Shared hosting generally won't give you DDoS protection because a powerful attack could inconvenience other customers on server by outright flooding in inbound connection.

I know that OVH has reasonably good DDoS protected servers. In addition, do not use cPanel if you currently are, because the Apache config options with it suck if you're being attacked.

I'd use a 2GB OVH Cloud Server with its basic DDoS protection (free), nginx and php-fpm, and put it behind Cloudflare or Incapsula.

What kind of rates are you seeing when you're under attack? I know that this has worked well up to ~500-800Mbps.
(2015-04-07, 11:29 PM)Josh H. Wrote: [ -> ]Shared hosting generally won't give you DDoS protection because a powerful attack could inconvenience other customers on server by outright flooding in inbound connection.

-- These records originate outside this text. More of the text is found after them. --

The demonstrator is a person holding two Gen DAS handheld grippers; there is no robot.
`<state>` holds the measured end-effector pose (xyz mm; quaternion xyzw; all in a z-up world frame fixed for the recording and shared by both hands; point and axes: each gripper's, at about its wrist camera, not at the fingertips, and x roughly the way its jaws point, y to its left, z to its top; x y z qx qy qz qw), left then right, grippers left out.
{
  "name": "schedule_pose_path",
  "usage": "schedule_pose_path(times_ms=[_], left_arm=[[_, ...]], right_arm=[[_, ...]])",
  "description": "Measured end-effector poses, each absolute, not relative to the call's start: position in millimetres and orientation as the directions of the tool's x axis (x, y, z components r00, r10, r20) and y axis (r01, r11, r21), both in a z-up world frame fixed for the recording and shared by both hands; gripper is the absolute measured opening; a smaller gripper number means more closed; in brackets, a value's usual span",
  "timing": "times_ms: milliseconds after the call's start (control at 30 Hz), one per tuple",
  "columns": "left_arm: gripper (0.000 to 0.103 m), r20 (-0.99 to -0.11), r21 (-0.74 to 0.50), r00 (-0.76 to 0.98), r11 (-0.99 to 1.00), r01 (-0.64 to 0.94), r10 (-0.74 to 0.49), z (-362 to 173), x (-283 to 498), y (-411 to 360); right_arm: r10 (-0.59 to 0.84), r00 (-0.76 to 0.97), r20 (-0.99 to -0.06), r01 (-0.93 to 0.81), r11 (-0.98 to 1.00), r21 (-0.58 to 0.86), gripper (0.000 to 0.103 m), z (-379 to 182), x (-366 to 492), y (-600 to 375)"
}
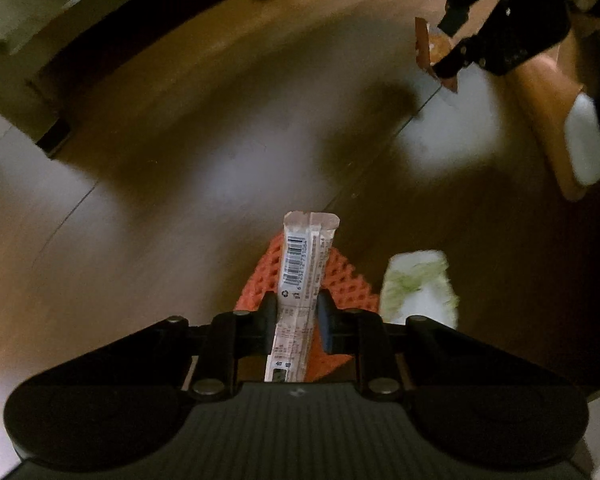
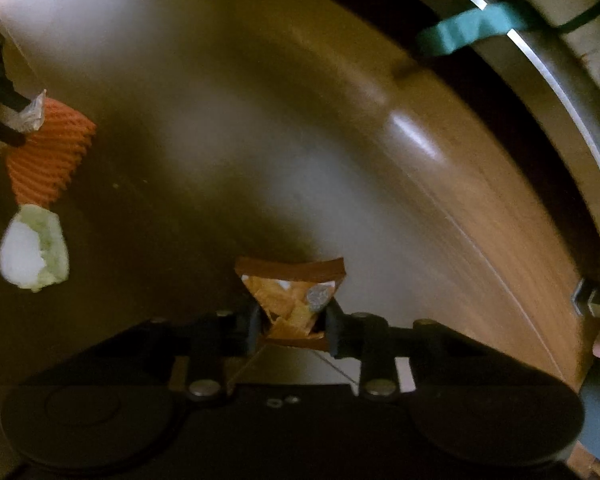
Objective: Collect trash
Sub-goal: 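Carry the wrapper stick with the left tool while the right tool carries the snack wrapper to the wastebasket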
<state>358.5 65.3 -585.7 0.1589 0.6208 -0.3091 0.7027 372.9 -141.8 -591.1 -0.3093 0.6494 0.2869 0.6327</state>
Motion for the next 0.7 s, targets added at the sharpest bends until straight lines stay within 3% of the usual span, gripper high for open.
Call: schedule_pose_path(times_ms=[300,433,700], left_arm=[[0.018,-0.955,-0.122,0.147,0.795,0.595,-0.257,-501,346,83],[0.01,-0.939,-0.088,0.219,0.799,0.595,-0.266,-451,342,86],[0.01,-0.887,-0.007,0.38,0.83,0.558,-0.263,-347,329,80]], right_arm=[[0.097,0.061,-0.993,-0.739,0.673,0.02,0.028,-478,369,-124],[0.182,0.131,-0.974,-0.713,0.7,0.035,0.028,-410,366,-119],[0.284,0.253,-0.925,-0.636,0.769,0.062,0.028,-303,346,-122]])
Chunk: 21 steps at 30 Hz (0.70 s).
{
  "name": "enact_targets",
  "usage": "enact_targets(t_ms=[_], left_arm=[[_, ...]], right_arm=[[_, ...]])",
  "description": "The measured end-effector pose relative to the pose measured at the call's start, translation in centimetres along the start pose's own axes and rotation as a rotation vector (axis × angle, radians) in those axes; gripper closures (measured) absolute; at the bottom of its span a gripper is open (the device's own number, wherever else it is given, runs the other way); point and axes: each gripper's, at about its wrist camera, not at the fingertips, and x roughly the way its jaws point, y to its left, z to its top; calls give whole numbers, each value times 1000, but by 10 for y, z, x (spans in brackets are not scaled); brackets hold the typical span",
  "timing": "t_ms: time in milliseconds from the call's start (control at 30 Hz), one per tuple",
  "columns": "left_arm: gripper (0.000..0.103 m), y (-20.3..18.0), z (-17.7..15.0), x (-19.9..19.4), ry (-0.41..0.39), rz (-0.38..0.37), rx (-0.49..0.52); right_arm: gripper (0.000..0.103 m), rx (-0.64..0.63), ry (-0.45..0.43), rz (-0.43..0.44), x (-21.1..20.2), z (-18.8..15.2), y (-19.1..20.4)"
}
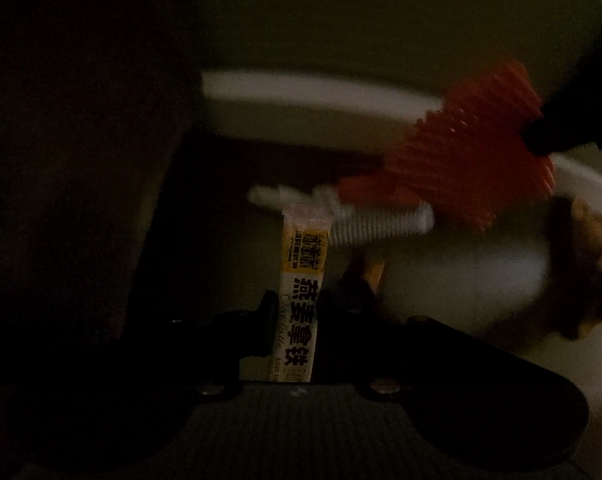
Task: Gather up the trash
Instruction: 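Lift the stick packet in the left tool and foam net in the right tool to the wastebasket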
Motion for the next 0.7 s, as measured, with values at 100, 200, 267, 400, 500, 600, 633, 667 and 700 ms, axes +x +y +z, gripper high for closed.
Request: enact_targets(t_ms=[100,200,267,400,500,600,633,667,700], left_arm=[[82,3,13,-43,-61,11,-35],[82,3,19,-89,-129,34,-51],[82,3,22,-119,-163,34,-77],[82,7,34,-172,-244,35,-107],[82,6,38,-216,-307,41,-108],[82,2,41,-257,-371,48,-110],[82,2,41,-272,-392,51,-112],[82,1,41,-290,-418,54,-113],[82,0,41,-301,-437,56,-117]], right_arm=[[95,12,-53,-16,-44,6,3],[95,15,-105,-25,-87,10,8],[95,16,-145,-28,-118,15,12],[95,21,-227,-27,-176,25,22],[95,-13,-305,-32,-223,33,34],[95,-54,-379,-44,-266,40,48],[95,-65,-410,-47,-283,42,52],[95,-70,-435,-49,-296,44,55],[95,-74,-457,-49,-308,45,58]])
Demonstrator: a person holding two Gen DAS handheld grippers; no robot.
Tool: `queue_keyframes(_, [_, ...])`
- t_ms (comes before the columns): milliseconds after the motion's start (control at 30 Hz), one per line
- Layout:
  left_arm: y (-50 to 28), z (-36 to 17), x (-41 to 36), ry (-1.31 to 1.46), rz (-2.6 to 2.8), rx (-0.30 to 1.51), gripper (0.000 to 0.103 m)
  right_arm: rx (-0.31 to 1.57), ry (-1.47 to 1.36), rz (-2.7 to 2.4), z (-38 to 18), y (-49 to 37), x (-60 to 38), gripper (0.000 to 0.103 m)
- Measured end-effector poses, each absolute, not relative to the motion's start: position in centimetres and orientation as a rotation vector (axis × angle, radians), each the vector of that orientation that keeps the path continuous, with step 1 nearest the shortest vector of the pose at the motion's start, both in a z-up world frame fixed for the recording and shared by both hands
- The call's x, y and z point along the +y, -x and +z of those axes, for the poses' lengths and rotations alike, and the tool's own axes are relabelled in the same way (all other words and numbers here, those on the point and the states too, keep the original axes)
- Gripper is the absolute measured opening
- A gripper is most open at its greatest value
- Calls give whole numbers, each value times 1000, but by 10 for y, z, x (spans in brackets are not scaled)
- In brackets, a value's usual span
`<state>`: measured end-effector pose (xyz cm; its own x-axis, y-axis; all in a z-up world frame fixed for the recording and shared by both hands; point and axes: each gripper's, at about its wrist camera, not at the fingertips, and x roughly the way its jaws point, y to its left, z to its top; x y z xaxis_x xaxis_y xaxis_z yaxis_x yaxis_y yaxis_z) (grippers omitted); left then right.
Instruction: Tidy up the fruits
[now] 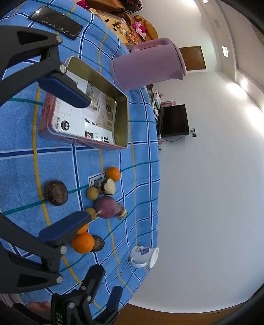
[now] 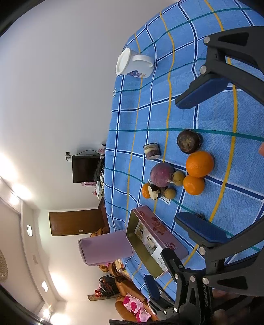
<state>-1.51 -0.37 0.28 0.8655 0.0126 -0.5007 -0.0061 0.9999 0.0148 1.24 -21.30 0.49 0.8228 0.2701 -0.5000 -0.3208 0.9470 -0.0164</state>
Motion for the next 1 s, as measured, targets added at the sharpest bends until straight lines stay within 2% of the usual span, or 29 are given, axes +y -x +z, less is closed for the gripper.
queue_keyframes(1000, [12,1,-7,-22,12,529,103,517,91,318,5,-13,-216,102])
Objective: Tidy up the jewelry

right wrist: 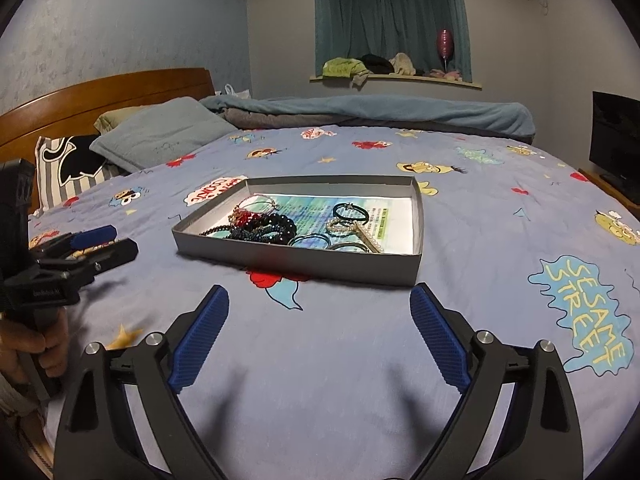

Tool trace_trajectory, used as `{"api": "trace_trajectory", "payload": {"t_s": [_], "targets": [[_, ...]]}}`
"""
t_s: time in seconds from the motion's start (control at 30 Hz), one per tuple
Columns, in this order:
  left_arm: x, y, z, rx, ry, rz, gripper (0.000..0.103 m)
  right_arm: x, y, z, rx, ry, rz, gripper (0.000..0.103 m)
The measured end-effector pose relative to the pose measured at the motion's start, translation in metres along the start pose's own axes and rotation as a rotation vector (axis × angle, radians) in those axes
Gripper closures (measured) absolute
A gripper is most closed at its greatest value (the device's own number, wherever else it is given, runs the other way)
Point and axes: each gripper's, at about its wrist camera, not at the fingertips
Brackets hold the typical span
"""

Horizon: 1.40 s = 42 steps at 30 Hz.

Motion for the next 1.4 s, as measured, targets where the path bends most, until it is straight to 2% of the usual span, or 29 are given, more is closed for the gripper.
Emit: {"api": "trace_trajectory", "payload": {"t_s": [1.4], "targets": [[-0.009, 0.002, -0.004, -0.016, -0.023, -0.01, 0.005, 0.018, 0.005, -0.005, -0.047, 0.056, -0.006, 0.007]]}}
Point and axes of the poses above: each gripper's, at about its wrist camera, not at the fingertips, and y roughly against the way its jaws point, x to its left, z to its top, and after that the axes turned 13 degrees about x, right-handed
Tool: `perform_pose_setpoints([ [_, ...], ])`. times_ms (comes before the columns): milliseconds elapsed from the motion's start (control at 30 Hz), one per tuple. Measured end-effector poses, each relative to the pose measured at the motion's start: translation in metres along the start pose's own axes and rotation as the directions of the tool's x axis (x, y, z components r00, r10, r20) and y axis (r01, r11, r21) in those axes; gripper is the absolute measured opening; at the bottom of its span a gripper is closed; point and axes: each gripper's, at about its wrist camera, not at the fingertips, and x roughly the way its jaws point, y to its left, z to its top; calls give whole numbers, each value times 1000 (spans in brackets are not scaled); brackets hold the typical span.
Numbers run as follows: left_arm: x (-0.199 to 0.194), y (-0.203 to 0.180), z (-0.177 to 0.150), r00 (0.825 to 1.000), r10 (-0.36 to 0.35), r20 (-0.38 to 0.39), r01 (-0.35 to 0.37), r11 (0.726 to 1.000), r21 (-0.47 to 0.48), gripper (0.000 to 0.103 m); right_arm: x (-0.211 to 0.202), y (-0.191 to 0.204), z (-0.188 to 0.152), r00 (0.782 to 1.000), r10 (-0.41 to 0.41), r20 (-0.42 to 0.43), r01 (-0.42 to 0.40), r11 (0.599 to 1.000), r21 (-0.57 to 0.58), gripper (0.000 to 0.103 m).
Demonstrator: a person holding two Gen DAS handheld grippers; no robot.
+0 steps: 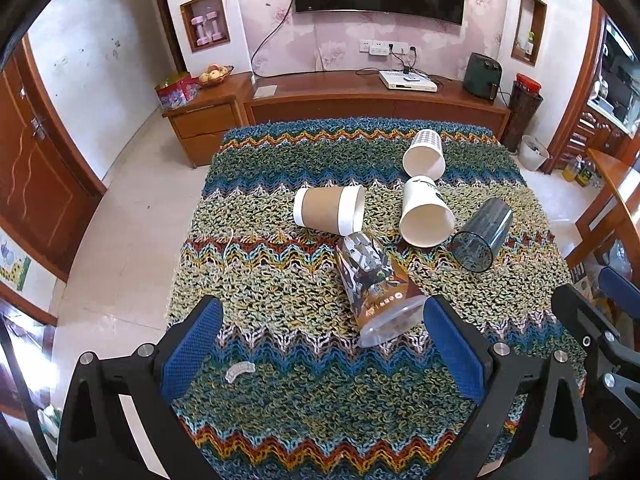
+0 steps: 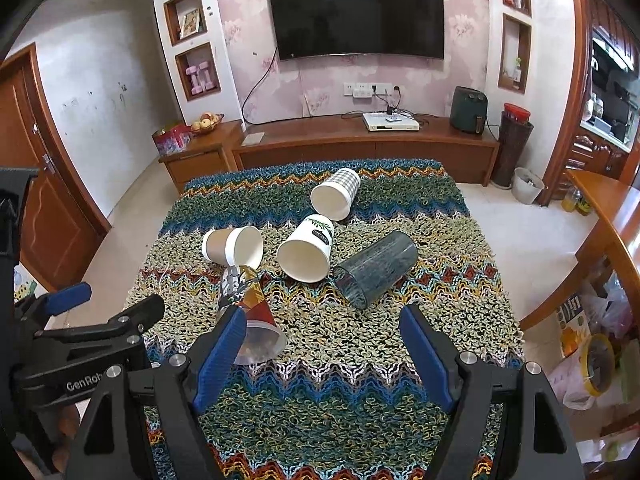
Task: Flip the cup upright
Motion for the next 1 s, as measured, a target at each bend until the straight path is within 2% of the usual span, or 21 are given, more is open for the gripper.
perform_pose_setpoints([
  [333,19,1,7,1000,-6,-25,7,998,56,101,16,3,2,1000,-2,-25,2,1000,-3,80],
  [500,27,-2,9,1000,8,-11,-7,990,137,101,24,3,2,999,0,-40,0,1000,-3,80],
  [633,36,-2,12,999,-37,-16,39,974,222,101,29,3,2,999,0,-48,0,1000,0,80],
  [767,48,2,16,990,-135,-38,140,933,333,101,35,3,4,998,1,-59,0,1000,2,80],
  [833,54,3,17,990,-137,-27,137,906,400,101,38,2,5,998,0,-66,1,1000,5,80],
  [900,62,1,16,990,-138,-36,138,867,479,101,39,2,5,998,-3,-69,3,1000,5,80],
  [967,67,-3,13,990,-130,-44,133,816,562,101,41,3,6,998,-7,-70,7,1000,5,80],
  [1000,68,-5,10,990,-138,-41,134,778,614,101,43,4,6,997,-7,-73,8,1000,5,80],
])
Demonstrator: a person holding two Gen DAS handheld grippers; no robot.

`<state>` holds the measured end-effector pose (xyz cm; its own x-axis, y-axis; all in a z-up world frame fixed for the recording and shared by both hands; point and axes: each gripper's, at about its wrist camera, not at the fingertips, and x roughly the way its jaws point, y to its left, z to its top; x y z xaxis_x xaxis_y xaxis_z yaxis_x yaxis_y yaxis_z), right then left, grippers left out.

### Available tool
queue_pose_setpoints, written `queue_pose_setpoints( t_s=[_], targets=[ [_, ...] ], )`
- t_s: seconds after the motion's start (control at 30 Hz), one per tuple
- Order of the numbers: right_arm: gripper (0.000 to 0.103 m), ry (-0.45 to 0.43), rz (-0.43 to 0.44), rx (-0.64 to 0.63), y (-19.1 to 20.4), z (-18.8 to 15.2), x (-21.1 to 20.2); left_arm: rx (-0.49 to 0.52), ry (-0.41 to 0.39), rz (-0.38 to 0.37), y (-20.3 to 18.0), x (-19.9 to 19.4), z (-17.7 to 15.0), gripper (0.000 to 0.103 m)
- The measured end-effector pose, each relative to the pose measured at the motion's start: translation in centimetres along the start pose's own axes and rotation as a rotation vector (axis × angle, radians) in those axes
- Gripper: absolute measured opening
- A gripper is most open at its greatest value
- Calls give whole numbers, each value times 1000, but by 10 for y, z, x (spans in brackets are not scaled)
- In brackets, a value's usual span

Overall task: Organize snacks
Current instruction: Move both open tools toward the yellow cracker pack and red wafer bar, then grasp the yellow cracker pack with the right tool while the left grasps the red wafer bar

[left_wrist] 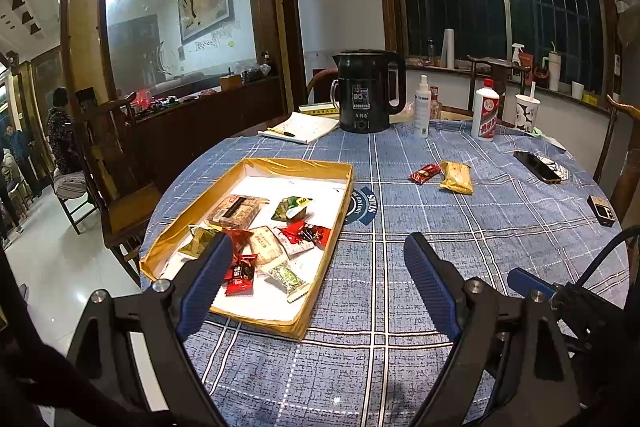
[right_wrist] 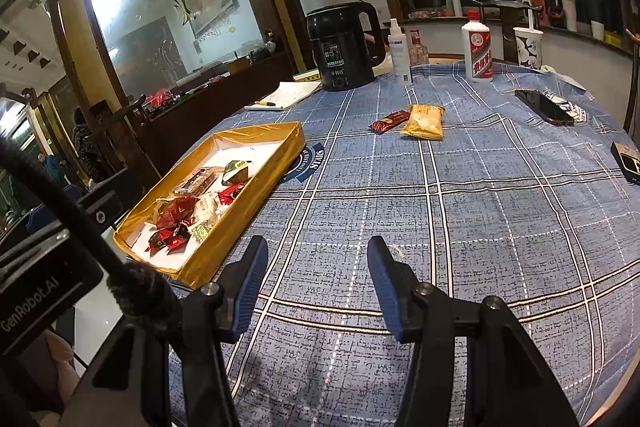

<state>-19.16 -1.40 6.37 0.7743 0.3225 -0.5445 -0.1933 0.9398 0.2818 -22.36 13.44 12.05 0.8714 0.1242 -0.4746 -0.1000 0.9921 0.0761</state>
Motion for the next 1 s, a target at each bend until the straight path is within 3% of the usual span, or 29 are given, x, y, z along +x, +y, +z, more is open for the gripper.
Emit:
queue_pose_setpoints(
  t_s=[0.1,0.2,0.33,0.43,0.5,0.67,0.73,0.83,0.93,1.0],
  targets=[
    [52,4,1,5,-2,0,2,5,25,-33,-2,6,1,87],
    [52,-4,4,13,-11,5,0,-19,54,-135,2,12,7,87],
    [52,-59,-33,40,-42,31,-14,-83,92,-325,17,18,33,87],
    [53,-80,-76,63,-79,68,-23,-97,206,-484,19,35,64,87],
    [54,-65,-109,56,-100,95,-19,-46,221,-488,11,40,87,87],
    [59,48,-86,71,-138,146,34,156,75,-334,-16,58,164,87],
    [59,91,-65,109,-149,154,69,180,42,-283,-24,79,184,88],
    [59,153,-67,152,-160,158,122,95,101,-288,-23,130,193,88],
    [59,197,-93,181,-165,158,166,-7,231,-334,-23,189,177,88],
    [60,215,-98,195,-169,157,186,-40,277,-340,-25,215,169,88]
  ],
)
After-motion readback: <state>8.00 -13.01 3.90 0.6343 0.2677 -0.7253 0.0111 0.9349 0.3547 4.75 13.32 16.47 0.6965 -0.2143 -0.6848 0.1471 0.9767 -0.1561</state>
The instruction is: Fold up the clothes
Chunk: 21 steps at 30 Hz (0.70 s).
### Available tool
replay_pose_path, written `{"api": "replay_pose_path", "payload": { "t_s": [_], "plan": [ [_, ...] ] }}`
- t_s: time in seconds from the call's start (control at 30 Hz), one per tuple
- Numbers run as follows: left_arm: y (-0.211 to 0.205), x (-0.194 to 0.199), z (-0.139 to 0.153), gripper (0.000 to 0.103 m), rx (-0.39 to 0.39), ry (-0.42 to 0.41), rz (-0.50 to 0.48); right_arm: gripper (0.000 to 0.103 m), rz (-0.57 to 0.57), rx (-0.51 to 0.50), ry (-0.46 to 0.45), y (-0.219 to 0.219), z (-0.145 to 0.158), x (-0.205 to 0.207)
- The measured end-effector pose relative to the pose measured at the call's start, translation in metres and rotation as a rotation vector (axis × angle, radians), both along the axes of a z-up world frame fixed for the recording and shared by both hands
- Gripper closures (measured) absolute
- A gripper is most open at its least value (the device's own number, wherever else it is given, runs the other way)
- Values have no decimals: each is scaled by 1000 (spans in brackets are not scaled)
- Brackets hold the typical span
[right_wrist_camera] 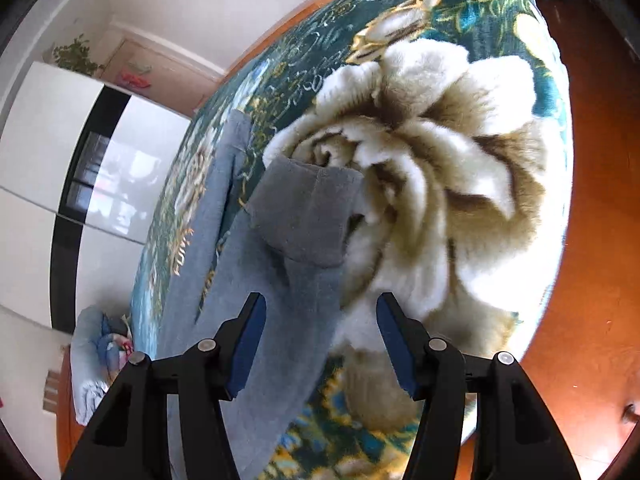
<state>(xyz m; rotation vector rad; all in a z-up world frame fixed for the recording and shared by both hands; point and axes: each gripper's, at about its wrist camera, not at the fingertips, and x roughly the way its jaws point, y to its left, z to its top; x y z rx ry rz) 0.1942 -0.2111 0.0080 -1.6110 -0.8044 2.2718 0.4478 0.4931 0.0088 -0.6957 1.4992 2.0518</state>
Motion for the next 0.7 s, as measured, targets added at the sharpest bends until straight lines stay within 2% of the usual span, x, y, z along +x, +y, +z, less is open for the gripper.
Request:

I know that OVH has reasonably good DDoS protected servers. In addition, do not use cPanel if you currently are, because the Apache config options with it suck if you're being attacked.

I'd use a 2GB OVH Cloud Server with its basic DDoS protection (free), nginx and php-fpm, and put it behind Cloudflare or Incapsula.

What kind of rates are you seeing when you're under attack? I know that this has worked well up to ~500-800Mbps.

Ovh's firewall will basically drop almost all network attacks so it works somewhat well for larger attacks than that lol.

But Ovh wouldn't help you much at the 7'th layer which is what he is getting attacked at as shared hosting has no way to see whom is getting attacked network wise unless they have dedicated ips assigned to each costumer which I doubt.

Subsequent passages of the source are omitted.